When building, Vyzzi runs the build command defined for each OS label that matches the host operating system. For instance, one component may be defined as:

elementary:
  build:
    unix-like: make
    macos: brew install wget
    freebsd: pkg_add -r wget

For a macOS host, make and brew install wget would run in the directory as defined by working-directory in the source section. The order is always from the more general label to the more specific label. unix-like always runs first for all Unix-like hosts.

If any of the build commands exits with a non-zero status code, the component would fail to compile.

I/O

In the environment-variables attribute, the keys are case insensitive just like parameters and streams, but the values are case sensitive so that the wrapper can correctly specify the environment variables that the underlying program expects.

parameters, input-streams, and output-streams must be an ordered array of names because their orders are significant with Unix pipes.

Process deactivation and termination

In cFBP, there is a distinction between deactivation and termination. A deactivated process has finished running but may be activated again on incoming IPs, whereas a terminated process has ended execution for good and will never be started again, until the network is initiated again.

In Vyzzi, by default, a process is always deactivated when the internal logic returns with any exit code. That is, terminate is set to never.

To implement a component that deactivates rather than terminates upon exiting, set the property terminate to on-error. A process which is set to terminate on error always deactivates, unless the internal logic returns a non-zero exit code. Such a process is only terminated either on error or all its upstream processes have terminated.

If an _on-termination_ output port is attached to a process, the exit code of the source process is sent in an IP to the corresponding target process when the source process terminates.

Automatic IP handling

A primary principle of Vyzzi is to not require elementary components to be FBP-aware. This inclusive principle allows Vyzzi to leverage as much well-written and already battle-tested software into the FBP world as possible.

For these FBP-unaware components, Vyzzi marshalls data between the FBP world and the Unix world. For an FBP-aware component, Vyzzi naturally relies on the component to handle the data at a lower level. See the section Manual handling of IPs for more information on how to write such a component.

A process is always terminated when all its upstream processes have been terminated and that the process is deactivated.

Composite component specification

If the component is a network, Vyzzi needs two things:

  1. What sub-components are used?
  2. Which ports of each sub-component are used and where are they attached to?

The specification

composite:
  substream-sensitivity: true | false
  processes:
    <name of one process in this network>:
      source:
        type: local | registry | private
        # Only for `local`
        path: <path to a component manifest file on the local filesystem>
        # Only for `registry`
        name: <a component name in the registry>
        version: <the component's registry version>
        # Only for `private`
        url: <URL to a private component manifest>
      input:
        <name of an input port of another process>:
          connected-process: <name of the connected process>
          connected-port: <name of the connected port> | _on-termination_
        <name of an input port of the parent network>:
          connected-process: _network_
          connected-port: <name of the connected port>
        <... more input port definitions ...>
      output:
        <name of an output port of another process>:
          connected-process: <name of the connected process>
          connected-port: <name of the connected port> | _activate_
        <name of an output port of the parent network>:
          connected-process: _network_
          connected-port: <name of the connected port>
        <... more output port definitions ...>
    <... more process definitions ...>

We use the term "processes" to refer to instances of components.
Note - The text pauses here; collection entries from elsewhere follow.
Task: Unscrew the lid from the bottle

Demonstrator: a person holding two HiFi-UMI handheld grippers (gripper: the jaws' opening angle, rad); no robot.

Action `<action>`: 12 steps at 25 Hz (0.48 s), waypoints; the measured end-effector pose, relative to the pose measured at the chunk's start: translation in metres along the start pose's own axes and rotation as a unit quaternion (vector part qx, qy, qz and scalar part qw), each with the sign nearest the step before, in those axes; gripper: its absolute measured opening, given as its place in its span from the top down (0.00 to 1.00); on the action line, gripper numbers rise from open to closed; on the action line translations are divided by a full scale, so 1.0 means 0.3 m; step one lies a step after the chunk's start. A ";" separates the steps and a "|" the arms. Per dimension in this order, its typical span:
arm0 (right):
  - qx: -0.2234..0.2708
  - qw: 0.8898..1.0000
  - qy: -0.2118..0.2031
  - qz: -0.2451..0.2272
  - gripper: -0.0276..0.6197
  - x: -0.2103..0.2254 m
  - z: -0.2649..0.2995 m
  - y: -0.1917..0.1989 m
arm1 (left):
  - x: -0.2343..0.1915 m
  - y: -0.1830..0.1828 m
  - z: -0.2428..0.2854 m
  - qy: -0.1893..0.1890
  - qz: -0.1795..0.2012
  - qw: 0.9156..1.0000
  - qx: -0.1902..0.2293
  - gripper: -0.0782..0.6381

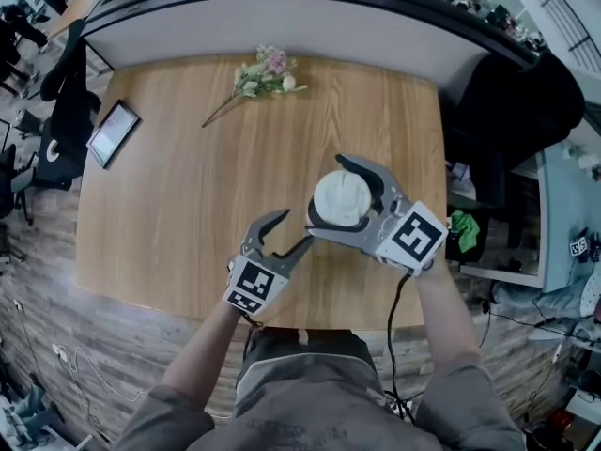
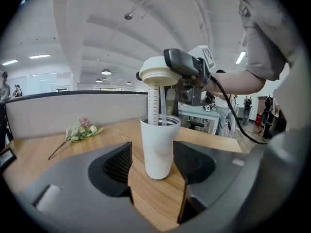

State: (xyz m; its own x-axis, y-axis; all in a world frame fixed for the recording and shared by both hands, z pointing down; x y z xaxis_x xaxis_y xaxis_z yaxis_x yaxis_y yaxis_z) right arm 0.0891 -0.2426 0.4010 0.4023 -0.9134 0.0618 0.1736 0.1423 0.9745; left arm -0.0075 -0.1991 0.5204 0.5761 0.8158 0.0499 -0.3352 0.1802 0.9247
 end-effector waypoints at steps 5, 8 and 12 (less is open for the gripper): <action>0.036 0.998 0.047 -0.027 0.16 -0.031 -0.060 -0.175 | -0.051 -0.122 -0.103 -0.025 0.001 1.000 0.017 0.53; 0.063 0.994 0.076 -0.054 0.16 -0.055 -0.106 -0.298 | -0.093 -0.233 -0.157 -0.033 0.003 0.999 0.041 0.54; 0.096 0.984 0.122 -0.086 0.16 -0.105 -0.184 -0.463 | -0.152 -0.401 -0.245 -0.059 0.017 0.995 0.074 0.59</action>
State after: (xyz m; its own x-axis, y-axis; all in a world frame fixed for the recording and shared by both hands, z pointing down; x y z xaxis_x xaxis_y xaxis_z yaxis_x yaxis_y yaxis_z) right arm 0.1018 -0.2125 0.2519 0.5900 -0.7953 -0.1391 0.0949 -0.1028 0.9902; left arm -0.0482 -0.2177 0.3791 0.6535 0.7477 0.1178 -0.2471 0.0636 0.9669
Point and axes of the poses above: the fingertips, and each gripper's own axes: z forward along the fingers, x to its right, y out of its underside, the point moved 5 cm from there along -z, backward along the fingers, and after that the axes turned 3 degrees about z, right-handed, at the moved point
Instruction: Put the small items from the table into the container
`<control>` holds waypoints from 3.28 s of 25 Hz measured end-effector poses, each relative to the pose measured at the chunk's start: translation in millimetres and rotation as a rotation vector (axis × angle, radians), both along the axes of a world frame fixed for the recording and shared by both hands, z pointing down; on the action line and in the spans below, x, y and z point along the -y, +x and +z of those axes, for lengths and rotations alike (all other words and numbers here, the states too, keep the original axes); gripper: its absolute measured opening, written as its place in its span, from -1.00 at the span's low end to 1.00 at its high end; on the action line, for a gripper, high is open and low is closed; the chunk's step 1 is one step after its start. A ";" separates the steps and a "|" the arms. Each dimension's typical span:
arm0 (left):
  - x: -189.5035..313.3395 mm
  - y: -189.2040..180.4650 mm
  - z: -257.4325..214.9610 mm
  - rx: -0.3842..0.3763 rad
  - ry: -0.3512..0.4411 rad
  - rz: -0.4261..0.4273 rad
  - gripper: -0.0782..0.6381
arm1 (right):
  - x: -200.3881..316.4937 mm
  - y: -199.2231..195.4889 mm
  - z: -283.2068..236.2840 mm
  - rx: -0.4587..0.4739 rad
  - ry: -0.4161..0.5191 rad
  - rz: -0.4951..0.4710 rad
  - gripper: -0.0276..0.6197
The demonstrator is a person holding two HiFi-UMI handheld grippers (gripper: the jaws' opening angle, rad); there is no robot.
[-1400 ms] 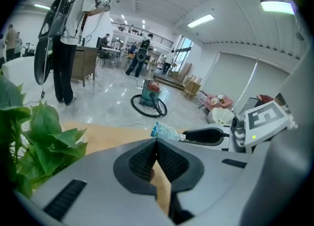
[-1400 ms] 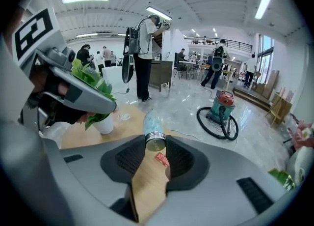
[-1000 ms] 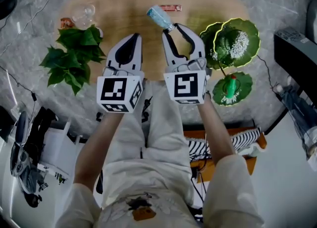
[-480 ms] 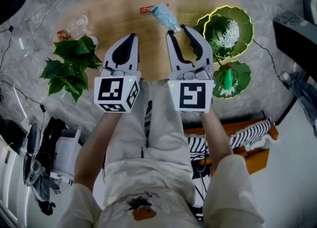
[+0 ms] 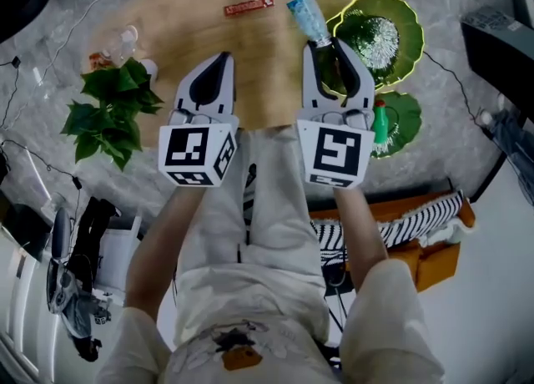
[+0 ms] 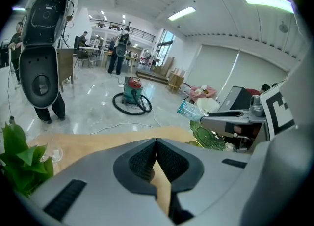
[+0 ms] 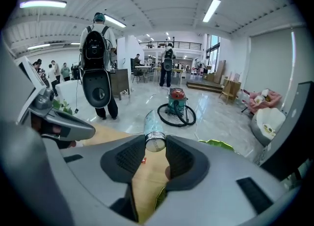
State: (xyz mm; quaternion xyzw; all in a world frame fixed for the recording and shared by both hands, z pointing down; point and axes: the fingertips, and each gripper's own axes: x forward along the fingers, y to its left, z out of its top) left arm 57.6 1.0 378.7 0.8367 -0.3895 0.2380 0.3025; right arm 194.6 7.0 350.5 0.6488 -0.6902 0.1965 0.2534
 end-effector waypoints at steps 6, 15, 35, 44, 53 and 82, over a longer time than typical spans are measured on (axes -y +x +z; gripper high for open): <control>-1.9 16.3 2.6 0.003 -0.003 0.025 -0.78 | -11.1 24.1 8.6 0.036 -0.047 0.152 -0.50; 2.0 39.8 4.1 -0.003 -0.001 0.063 -0.78 | -19.5 53.6 16.9 0.049 -0.078 0.295 -0.50; -1.6 58.7 10.4 0.004 -0.015 0.099 -0.78 | -31.8 85.0 34.0 0.220 -0.122 0.670 -0.50; -2.9 56.4 12.2 0.008 -0.021 0.094 -0.78 | -32.7 92.0 45.0 0.251 -0.146 0.758 -0.50; 0.1 47.9 13.5 0.007 -0.020 0.077 -0.78 | -38.9 91.8 54.2 0.244 -0.161 0.819 -0.50; -2.3 26.2 -1.8 -0.067 -0.004 0.035 -0.78 | -4.2 34.2 29.4 0.204 -0.057 0.532 -0.45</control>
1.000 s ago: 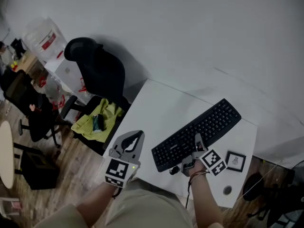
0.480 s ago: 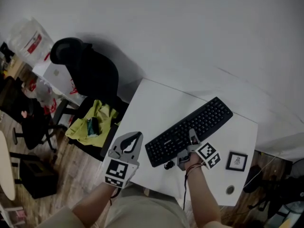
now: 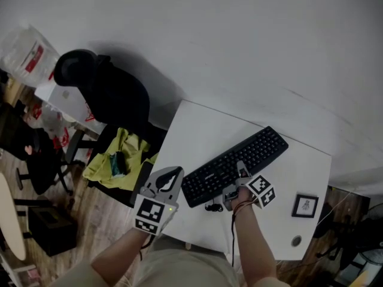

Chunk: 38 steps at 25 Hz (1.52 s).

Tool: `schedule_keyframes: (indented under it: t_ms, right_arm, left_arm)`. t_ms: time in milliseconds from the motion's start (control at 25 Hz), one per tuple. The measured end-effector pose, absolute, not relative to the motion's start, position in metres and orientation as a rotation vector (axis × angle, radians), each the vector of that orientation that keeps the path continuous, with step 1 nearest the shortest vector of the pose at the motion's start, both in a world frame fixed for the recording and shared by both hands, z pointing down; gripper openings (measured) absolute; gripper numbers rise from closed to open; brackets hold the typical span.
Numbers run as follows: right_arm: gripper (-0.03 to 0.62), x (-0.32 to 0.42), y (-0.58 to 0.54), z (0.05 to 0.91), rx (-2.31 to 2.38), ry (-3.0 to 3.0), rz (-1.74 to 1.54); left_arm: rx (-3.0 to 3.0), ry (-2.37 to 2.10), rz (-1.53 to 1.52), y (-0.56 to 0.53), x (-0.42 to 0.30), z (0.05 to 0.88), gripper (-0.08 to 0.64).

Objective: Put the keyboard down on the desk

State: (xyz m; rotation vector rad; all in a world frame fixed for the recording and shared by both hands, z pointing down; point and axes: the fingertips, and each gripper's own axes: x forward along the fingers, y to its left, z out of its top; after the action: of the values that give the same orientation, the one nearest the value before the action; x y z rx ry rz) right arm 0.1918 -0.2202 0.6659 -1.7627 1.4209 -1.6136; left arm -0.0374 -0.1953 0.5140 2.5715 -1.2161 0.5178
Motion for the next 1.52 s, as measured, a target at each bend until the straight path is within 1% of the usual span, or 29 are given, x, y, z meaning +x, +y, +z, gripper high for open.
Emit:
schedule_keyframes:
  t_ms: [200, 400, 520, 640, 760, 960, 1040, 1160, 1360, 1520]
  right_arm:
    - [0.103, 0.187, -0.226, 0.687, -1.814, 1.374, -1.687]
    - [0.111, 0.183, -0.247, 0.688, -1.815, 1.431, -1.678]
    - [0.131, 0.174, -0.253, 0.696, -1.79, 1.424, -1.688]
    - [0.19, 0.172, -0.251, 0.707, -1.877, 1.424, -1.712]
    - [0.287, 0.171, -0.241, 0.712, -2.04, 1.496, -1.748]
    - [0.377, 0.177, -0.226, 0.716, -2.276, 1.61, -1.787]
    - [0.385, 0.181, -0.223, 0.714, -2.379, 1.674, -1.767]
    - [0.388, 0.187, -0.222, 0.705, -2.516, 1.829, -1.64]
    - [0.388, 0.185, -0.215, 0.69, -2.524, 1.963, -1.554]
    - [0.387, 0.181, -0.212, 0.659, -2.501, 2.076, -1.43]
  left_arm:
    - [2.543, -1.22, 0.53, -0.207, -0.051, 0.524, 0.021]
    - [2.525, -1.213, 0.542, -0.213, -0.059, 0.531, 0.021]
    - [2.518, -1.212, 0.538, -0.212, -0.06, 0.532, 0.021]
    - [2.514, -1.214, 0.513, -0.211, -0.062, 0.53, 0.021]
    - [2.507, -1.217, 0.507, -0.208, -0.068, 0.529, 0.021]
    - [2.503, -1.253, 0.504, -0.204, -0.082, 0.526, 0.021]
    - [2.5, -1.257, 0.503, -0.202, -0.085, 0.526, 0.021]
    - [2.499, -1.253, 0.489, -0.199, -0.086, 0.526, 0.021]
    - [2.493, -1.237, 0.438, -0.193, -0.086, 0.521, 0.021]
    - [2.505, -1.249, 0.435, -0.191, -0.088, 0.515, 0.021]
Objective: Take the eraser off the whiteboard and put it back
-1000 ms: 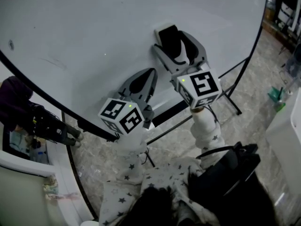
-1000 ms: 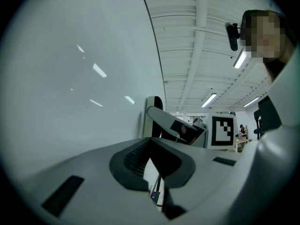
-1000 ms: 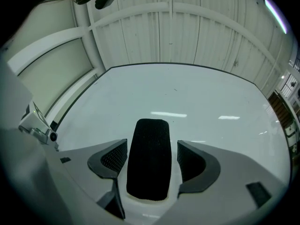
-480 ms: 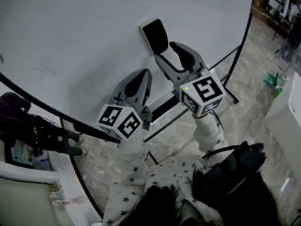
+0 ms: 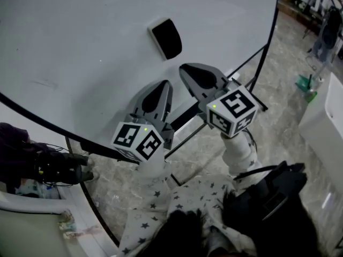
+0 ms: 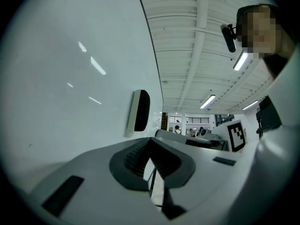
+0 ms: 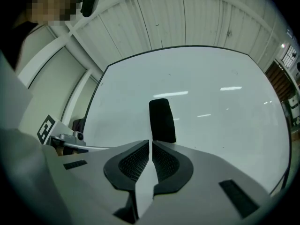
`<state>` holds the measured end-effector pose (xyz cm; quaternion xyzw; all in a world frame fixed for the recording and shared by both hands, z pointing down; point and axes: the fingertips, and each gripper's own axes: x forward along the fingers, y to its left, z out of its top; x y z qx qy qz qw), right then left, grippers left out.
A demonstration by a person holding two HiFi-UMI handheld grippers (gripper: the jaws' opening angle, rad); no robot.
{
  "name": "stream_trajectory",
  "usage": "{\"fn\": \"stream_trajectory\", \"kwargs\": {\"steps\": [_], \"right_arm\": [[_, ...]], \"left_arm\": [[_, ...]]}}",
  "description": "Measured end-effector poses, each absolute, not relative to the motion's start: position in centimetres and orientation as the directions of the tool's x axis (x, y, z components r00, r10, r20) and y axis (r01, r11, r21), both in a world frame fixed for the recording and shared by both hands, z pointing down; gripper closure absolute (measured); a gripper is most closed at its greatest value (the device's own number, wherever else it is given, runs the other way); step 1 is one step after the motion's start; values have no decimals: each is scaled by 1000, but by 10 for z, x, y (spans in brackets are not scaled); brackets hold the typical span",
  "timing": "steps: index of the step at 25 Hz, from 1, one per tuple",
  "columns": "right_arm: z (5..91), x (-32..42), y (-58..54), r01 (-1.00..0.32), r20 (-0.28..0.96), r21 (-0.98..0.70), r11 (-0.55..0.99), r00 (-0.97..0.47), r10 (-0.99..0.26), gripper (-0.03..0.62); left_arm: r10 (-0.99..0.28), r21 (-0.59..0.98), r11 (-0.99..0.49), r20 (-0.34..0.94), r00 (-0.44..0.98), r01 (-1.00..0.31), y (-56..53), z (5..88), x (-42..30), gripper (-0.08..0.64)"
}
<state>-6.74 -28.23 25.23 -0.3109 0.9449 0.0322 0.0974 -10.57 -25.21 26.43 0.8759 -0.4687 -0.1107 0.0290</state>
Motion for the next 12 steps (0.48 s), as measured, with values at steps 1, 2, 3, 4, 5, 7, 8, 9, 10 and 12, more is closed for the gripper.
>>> {"fn": "stream_trajectory", "kwargs": {"steps": [1, 2, 3, 4, 5, 7, 8, 9, 10, 12], "right_arm": [[254, -65, -279, -588, -200, -3, 809, -792, -577, 563], [255, -65, -277, -582, -195, -6, 813, -797, -571, 565], [257, -66, -276, -575, -189, -10, 818, -802, -566, 573], [259, -67, -274, -569, -182, -13, 822, -807, -562, 584], [261, -67, -272, -563, -176, -17, 826, -812, -557, 584], [264, -58, -262, -552, -175, -29, 833, -818, -548, 584], [265, -51, -256, -545, -177, -36, 837, -821, -542, 584], [266, -46, -251, -539, -179, -43, 841, -824, -537, 584], [268, -43, -249, -535, -179, -48, 844, -826, -534, 584], [273, -40, -247, -531, -172, -55, 846, -829, -531, 584]], "left_arm": [[-827, 154, -559, -167, 536, -815, -250, 265, -103, 559], [-827, 156, -560, -169, 536, -814, -249, 265, -102, 559], [-827, 158, -560, -169, 537, -813, -248, 265, -102, 558], [-827, 160, -561, -168, 537, -812, -248, 266, -103, 558], [-826, 160, -561, -165, 538, -812, -246, 267, -102, 558], [-824, 155, -564, -162, 542, -811, -237, 267, -92, 558], [-823, 155, -566, -161, 545, -809, -231, 267, -84, 558], [-821, 158, -570, -158, 549, -806, -226, 268, -78, 558], [-818, 162, -575, -155, 555, -802, -223, 268, -74, 558], [-811, 165, -584, -155, 564, -795, -220, 270, -71, 558]]}}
As a network may contain the same component used in different ways, each of those component instances is a process.

The name of a process in this network (i.e. the key of the processes associative array) is an arbitrary name (alphanumeric and dashes) for this particular instance. It is required so that we can specify to which process a port is connected.

Set connected-process to _network_ to connect to a port of the network that is using the process as its sub-component.

connected-port may be set to _on-termination_ for an input port to receive IPs when another process has terminated and set to _activate_ for an output port to send an IP to activate another process.

Note that _network_ cannot be used in conjunction with the two special ports because a child process cannot effect its parent network.

Sharing the component

Components are meant to be re-used so that the wheel is not re-invented over and over again. A component can be shared on the Vyzzi registry by specifying a registry section in the manifest and pushing it to the registry.

registry:
  name: <the component name>
  version-label: <the program's version>
  summary: <a short blurb to show in search and the component info page>
  homepage: <URL to home page of the component>
  email: <email address to contact for question>
  license:
    type: <license type>
    url: <URL to the license>

The component name is in the form of <username>/<component name>, where <username> is a registered user in the Vyzzi registry. For instance, core/copy.

Note that one does not specify a version for the component but a version "label". The Vyzzi registry is versioning scheme agnostic. Each time a component is pushed, it simply records a new version. The canonical version scheme is just an incrementing integer. version-label is only for users when browsing the registry.

<license type> may be one of:

Pushing the component to the registry

TODO

Manual handling of IPs

Sometimes the component developer does not want Vyzzi to automatically marshal data so that a Unix-like program just works. A scenario is when array ports are needed. The concept of array ports is unique to FBP, an equivalent to which does not exist in the Unix-like world. In that case, the developer must handle the IPs herself to leverage the feature.

An FBP-aware component designates itself as such by setting the attribute elementary.ip-handling to raw. A side-effect of this is that all automatic data marshalling enabled by elementary.expectations are ignored given that the component has volunteered to take control.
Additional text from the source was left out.